Exercise objective. Return exactly the span of lines in the following data that opens with the line containing "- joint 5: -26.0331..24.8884" and closes with the line containing "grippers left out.". Include nothing else.

━━━━━━━━━━━━━━━━━━━━━━━━━━━━━━

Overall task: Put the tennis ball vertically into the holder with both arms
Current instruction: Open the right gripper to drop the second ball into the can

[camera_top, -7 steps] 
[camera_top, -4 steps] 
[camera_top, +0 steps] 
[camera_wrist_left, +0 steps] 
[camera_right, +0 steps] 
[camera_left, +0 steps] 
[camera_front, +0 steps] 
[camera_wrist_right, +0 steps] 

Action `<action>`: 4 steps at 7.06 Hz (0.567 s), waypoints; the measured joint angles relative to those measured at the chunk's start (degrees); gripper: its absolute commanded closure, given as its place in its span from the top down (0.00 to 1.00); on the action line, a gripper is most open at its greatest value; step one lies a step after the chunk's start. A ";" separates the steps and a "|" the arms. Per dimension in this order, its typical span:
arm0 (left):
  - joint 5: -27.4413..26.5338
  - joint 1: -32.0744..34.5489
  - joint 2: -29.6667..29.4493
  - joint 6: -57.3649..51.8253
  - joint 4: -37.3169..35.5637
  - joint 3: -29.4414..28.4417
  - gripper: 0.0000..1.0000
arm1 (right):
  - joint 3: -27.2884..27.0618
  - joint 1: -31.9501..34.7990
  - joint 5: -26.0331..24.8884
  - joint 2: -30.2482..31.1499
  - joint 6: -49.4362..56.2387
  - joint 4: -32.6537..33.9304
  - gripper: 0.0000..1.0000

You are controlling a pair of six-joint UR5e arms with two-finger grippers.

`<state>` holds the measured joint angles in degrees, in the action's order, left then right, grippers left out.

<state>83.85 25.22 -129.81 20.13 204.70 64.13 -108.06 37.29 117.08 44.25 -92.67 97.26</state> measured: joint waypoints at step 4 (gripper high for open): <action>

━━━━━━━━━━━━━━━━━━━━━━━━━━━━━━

Your response.
  - joint 5: -26.0331..24.8884
  - joint 2: -30.2482..31.1499
  - joint 6: -49.4362..56.2387
  - joint 4: -32.6537..33.9304
  - gripper: 0.0000..1.0000

You are controlling a pair of six-joint UR5e arms with two-finger grippers.

`<state>` holds the measured joint angles in degrees, in the action's order, left then right, grippers left out.

Besides this answer, nothing more is needed.